Central is one of the largest schools in the Aurora Public Schools system and boasts a diverse student population. HOPE middle and elementary schools are charters, authorized by the Douglas County School District, and a part of a larger network of academies across the Front Range. HOPE — with brick-and-mortar locations in Aurora, Denver and Englewood — offers “blended learning” that combines classroom and online teaching.

The seven members of the Colorado Department of Education’s Board of Directors voted unanimously to allow Central and state board staff to continue work on a developing improvement plan; HOPE’s plan to address its performance issues was approved by a 6-1 vote. The two schools will now work with state officials and present a final version of those plans before the end of June.

State officials praised Central High School and APS in their presentation to the board for its proactive work over the course of several years to develop a plan, which includes a focus on student-teacher relationships and personalized learning. The board voted to allow the school to continue the work it’s doing through an innovation pathway plan approved by the state last year.

“We are happy that the board took this final step with us to support the plan,” APS Superintendent Rico Munn said in a statement. “We were very proactive in bringing this idea to the state two years ago.

“We worked very hard with our partners and community members to adopt and create this innovation plan,” he added. “We now are confident we can continue moving forward with (it).”

The innovation pathway for the school allows Central more flexibility to hire staff, change school hours and apply for waivers from district or state regulations. One portion of Central’s plan created a “house model” for the current ninth grade. Central divided the student body into four “houses,” linking those students to a  particular group of teachers, counselors and staff. The aim is to expand the house system as the current batch of ninth-graders moves forward each year.

“The goal is to make sure each student has a strong connection with a group of adults,” Munn said. “We hope it will lead to a variety of things. Early on, we’re seeing really strong numbers comparatively speaking for ninth-grade attendance, discipline and truancy.

“We don’t pretend it’s a magic bullet,” he added. “As we’re implementing it, we’re also learning. Our trending data says we’re going in the right direction. So far, we like what we’re seeing.”
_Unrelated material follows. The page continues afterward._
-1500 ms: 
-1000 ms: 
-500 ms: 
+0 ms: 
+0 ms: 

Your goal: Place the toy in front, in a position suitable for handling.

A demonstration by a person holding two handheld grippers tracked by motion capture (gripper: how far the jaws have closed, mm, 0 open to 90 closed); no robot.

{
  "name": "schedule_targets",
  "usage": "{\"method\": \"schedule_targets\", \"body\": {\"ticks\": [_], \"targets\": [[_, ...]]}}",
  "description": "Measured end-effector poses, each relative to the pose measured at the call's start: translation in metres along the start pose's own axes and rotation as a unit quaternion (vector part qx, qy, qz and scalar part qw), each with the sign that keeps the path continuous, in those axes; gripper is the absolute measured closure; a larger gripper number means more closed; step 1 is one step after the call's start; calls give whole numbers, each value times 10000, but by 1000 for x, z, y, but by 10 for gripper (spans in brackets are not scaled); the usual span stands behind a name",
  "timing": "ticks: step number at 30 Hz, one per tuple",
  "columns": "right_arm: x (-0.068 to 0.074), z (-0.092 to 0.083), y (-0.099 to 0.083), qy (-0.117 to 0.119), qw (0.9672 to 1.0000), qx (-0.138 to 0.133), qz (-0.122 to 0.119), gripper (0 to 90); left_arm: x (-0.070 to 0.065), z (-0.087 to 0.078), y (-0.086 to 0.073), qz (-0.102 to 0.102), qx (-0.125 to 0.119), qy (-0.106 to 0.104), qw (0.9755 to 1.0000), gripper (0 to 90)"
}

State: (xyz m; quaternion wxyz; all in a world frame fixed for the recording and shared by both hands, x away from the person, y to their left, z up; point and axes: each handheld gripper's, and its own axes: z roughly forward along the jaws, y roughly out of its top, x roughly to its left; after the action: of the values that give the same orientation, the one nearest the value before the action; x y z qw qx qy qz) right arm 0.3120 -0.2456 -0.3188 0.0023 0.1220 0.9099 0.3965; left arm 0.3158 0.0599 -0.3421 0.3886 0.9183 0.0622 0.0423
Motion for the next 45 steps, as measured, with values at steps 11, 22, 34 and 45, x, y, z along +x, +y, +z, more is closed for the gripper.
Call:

Part of CDE’s recommendation was for Central High School to work with a management partner to help support the school with its innovation plan. Munn said the process also started with multiple outreach efforts to involve the school’s community.

CDE staff also recommended the state allow HOPE Academy to move forward with its plan, but two members expressed concern about how that plan would increase student accountability. CDE had recommended HOPE adopt an entirely new board, but the school’s plan instead called for an expansion of the board to include two new positions. HOPE argued in their presentation that the two new positions on the board would bring in different areas of expertise, while still maintaining a base of institutional knowledge from original board members.

HOPE Academy declined to offer more details of their plan or comment on the hearing, citing the quasi-judicial nature of the hearing and the final vote on the plan not having taken place yet.

The lone CDE vote against HOPE’s plan was from Democrat Rebecca McClellan, the board member who represents the 6th Congressional District and was elected in November. In her comments before her vote, McClellan expressed concern about the accountability of the school’s board since it is not elected by the public or parents of students. Both HOPE and Douglas County schools argued the school is held accountable by the charter renewal process the county already has in place.